О месте и роли Церкви.

Юрий Самарин (1819-1876), в истории русской Церкви при Петре видел столкновение романизма и протестантизма. И он видел в этом столкновении диалектическую встречу. Под давлением Хомякова, Самарин смягчил прямолинейную диалектичность первоначальных схем, разделял жизнь и сознание, и от этого начинал свой диалектический ряд. У Самарина диалектика, предполагающая в исходной точке раздельность, различал два нераздельные аспекта церковности: Церковь, как жизнь таинств, — и по этой стороне не допускал развития, — и Церковь, как школа. В Церкви «борющейся» (т. е. воинствующей) это натяжение никогда не будет снято, — пока не наступит торжество. Преимущество Православия - Церковь не притязает поглотить в себе науку и государство, признает их рядом с собой. Самарин замыкает Церковь в обособленный момент веры, ограничивает ее одним только религиозным моментом, религия не должна становиться философией. Но отсюда следует преимущество философии, только она может оградить неприкосновенность религиозной сферы, провести грань между разумом и верой. Неправда западных исповеданий - в нерасчлененности «отдельных сфер». Только Православие может быть оправдано современной философией. Как организм любви, Церковь не подлежит суждению разума. Богословское толкование вероучительных истин он считает условным, полнота и истина могут быть увидены только изнутри. Хомяков воспринимает богословие на живом фоне изначальной и неизменной перводанности.

 

Три периода русской философии:

Первая - три десятилетия, от средины двадцатых до средины пятидесятых годов — «замечательные десятилетия» русской романтики и идеализма. Эта эпоха перервана приступом противофилософских настроений.
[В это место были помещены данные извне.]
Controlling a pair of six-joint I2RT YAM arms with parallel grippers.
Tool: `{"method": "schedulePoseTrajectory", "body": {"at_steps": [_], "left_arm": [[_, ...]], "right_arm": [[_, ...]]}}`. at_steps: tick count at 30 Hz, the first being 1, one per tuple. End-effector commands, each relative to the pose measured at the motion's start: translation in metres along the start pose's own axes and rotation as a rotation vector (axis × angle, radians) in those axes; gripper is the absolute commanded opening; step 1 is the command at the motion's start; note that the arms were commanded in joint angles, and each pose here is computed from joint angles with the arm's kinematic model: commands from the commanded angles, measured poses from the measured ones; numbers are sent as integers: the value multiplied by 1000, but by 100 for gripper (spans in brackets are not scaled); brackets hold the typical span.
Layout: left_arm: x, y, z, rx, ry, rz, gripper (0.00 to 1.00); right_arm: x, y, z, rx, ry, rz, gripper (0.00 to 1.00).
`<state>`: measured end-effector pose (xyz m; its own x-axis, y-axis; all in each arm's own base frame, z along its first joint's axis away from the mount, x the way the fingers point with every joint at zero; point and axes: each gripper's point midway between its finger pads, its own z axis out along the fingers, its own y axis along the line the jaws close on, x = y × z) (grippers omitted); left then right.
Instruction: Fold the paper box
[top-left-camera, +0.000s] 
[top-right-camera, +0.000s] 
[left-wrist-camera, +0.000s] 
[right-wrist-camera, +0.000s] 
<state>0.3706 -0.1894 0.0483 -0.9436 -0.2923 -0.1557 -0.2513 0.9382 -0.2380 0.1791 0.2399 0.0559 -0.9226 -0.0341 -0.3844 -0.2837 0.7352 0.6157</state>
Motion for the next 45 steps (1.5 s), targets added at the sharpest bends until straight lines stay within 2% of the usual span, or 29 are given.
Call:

Вторая эпоха совпадает со второй половиной XIX века: время «великих реформ». Это время решительных сдвигов и глубочайших переслаиваний в русском народе. Новое движение предваряется отрицанием. Действительный смысл «нигилизма» - всеобщее отрицание. Отрицали всякое «прошлое» вообще, историю. Русский «нигилизм» был самым яростным приступом антиисторического утопизма. Это был шаг назад, к авторитетам XVIII-го века, возврат к «природе» из «истории», включение человека в «естественный порядок» природы. Это было утопическое злоупотребление категорией «идеала». Они оставались в плену самого прописного морализма.

Потому и был так легок и быстр переход к откровенному морализму семидесятых годов. С этим связан социальный разрыв между творящим меньшинством и «интеллигенцией». К философии и к «метафизике» устанавливается пренебрежительное отношение, философов едва терпят. Приходит разночинец. Приходится бороться не с консерватизмом и косностью застарелых предрассудков, но с опрощенством, снижением культурного уровня. Утрачивается потребность в истине, теряется познавательное смирение перед действительностью. В «шестидесятые годы» книжность и кабинетность были особенно разительны. В редакциях «толстых журналов» вырабатывалось «культурно-общественное самосознание». И эта утилитарно-моралистиче­ская травма оказалась в русской душе особенно злокачест­венной и ползучей. Острый привкус психологизма чувствуется очень в русском культурном творчестве, до конца века.

Третий период в истории русской философии начинается с завершения сложения философской среды, философия становится темой общественного внимания, оживает интерес к родному философскому прошлому. Этот перод скорее оборванный, чем замкнутый социальной катастрофой.